On December 15, 2010, the SEC issued proposed rules to implement the conflict minerals provisions of the Dodd-Frank Wall Street Reform and Consumer Protection Act (Dodd-Frank).
The SEC estimates that these proposed rules will increase compliance and disclosure costs for approximately 6,000 of the companies that file periodic reports with the SEC under Exchange Act Sections 13(a) or 15(d), including foreign private issuers and smaller reporting companies. Manufacturers and certain retailers are the companies that most likely would be impacted by the proposed rules. This alert discusses the proposed rules and steps that companies should take in light of the proposed rules.
Under the proposed rules, any reporting company for which conflict minerals are “necessary to the functionality or production” of a product that the company either manufactures or contracts to be manufactured would be required to disclose annually whether in the past year it used conflict minerals that originated in the Democratic Republic of the Congo or an adjoining country (DRC Countries).
“Conflict minerals” are defined by Dodd-Frank as:
Determining If a Company Is Covered by the Proposed Rules
The SEC does not propose to define the phrase “necessary to the functionality or production,” although it did request comment on whether it should. The SEC stated in its proposing release that if a mineral is necessary, it is covered by the rule regardless of the amount of mineral involved. Further, the SEC intends the rules to include products if the mineral is necessary to the production process, even if the mineral is not ultimately included in the final product.
A product would be considered to have been contracted to be manufactured by a company if:
Determining Whether Conflict Minerals Originated in the DRC Countries and Resulting Disclosure
Under the proposed rules, a company would be required to disclose in its annual report on Form 10-K, Form 20-F, or Form 40-F, as applicable, whether its conflict minerals originated in the DRC Countries. This disclosure would be based on a reasonable country of origin inquiry.
The SEC did not include in the proposed rules a standard for determining whether a country of origin inquiry is reasonable. The SEC did state in its proposing release that the extent of a company’s inquiry would be based on that company’s particular facts and circumstances and that companies would not need to make this determination with absolute certainty. However, the proposed rules would not permit issuers to satisfy their country of origin disclosure requirement by concluding that there is “no evidence” that their conflict minerals originated in the DRC Countries and not provide any further information regarding their conflict minerals.

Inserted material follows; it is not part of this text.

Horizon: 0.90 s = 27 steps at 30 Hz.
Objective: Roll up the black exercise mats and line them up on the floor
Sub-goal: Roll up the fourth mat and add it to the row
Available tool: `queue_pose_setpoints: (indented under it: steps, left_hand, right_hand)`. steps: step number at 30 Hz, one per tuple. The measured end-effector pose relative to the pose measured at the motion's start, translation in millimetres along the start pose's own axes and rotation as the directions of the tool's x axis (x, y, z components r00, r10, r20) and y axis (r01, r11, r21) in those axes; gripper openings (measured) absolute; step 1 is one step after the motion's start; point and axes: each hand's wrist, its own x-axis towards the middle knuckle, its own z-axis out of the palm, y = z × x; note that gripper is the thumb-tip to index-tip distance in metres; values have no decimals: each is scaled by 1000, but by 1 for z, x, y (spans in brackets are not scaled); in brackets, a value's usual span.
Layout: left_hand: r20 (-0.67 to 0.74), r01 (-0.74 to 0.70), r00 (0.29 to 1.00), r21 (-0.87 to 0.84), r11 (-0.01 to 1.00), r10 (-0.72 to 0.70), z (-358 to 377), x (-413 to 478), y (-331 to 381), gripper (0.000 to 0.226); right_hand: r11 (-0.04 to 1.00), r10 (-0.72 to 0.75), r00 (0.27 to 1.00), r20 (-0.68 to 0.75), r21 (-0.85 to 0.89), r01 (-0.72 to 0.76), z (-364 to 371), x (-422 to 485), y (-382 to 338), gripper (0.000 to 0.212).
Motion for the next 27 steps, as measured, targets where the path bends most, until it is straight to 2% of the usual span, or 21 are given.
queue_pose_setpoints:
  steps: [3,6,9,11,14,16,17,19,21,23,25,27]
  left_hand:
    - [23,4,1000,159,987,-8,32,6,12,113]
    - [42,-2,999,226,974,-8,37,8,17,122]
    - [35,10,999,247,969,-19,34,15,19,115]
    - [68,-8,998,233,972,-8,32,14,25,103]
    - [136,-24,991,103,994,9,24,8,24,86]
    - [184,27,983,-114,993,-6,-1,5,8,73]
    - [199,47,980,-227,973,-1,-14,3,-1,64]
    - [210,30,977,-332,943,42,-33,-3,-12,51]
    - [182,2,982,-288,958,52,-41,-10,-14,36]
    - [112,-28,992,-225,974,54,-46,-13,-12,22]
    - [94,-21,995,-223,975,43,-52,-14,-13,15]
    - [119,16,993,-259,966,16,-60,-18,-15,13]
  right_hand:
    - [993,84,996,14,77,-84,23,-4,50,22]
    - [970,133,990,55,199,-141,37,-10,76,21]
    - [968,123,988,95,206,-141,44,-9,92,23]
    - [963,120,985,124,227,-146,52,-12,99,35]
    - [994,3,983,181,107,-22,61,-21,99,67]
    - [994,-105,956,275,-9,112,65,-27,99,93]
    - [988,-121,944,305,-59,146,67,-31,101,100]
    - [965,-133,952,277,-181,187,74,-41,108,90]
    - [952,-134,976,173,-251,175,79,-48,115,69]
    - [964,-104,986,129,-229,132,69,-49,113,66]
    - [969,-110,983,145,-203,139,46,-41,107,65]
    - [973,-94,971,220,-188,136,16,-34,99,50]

If a company concludes that its conflict minerals did not originate in the DRC Countries, the company would disclose this determination and the process it used in reaching this determination in its annual report. The company also would be required to make the disclosure regarding this determination available on its Web site, provide the Internet address of that Web site in its annual report, and maintain records supporting this determination.
If a company concludes that its conflict minerals did originate in the DRC Countries, or is unable to conclude that its conflict minerals did not originate in the DRC Countries, the company would disclose this conclusion in its annual report along with a notice that it has furnished a Conflict Minerals Report as an exhibit to its annual report. In addition to furnishing the Conflict Minerals Report with its annual report, the company would be required to make the Conflict Minerals Report available on its Web site and include a disclosure in its annual report that the Conflict Minerals Report is posted on its Web site along with the Internet address of that Web site.
Conflict Minerals Report and Supply Chains Due Diligence
Under the proposed rules, the Conflict Minerals Report would include a description of the measures the company had taken to exercise due diligence on the source and chain of custody of its conflict minerals. These measures would include an independent private-sector audit of the company’s report conducted in accordance with standards established by the Comptroller General of the United States. A company would be required to furnish the auditor’s report as part of the Conflict Minerals Report. A company also would have to certify in the Conflict Minerals Report that the company obtained this audit of the report.
Further, the company would be required to include in the Conflict Minerals Report a description of its products manufactured or contracted to be manufactured containing conflict minerals that are not DRC Conflict Free, the facilities used to process the conflict minerals, the country of origin of the conflict minerals, and the efforts to determine the mine or location of origin with the greatest possible specificity.
The term “DRC Conflict Free” is defined in the Exchange Act as “products that do not contain conflict minerals that directly or indirectly finance or benefit armed groups” in the DRC Countries. If a company’s products contain conflict minerals that do not directly or indirectly finance or benefit armed groups in the DRC Countries, the company may describe such products as DRC Conflict Free, whether or not the minerals originated in the DRC Countries.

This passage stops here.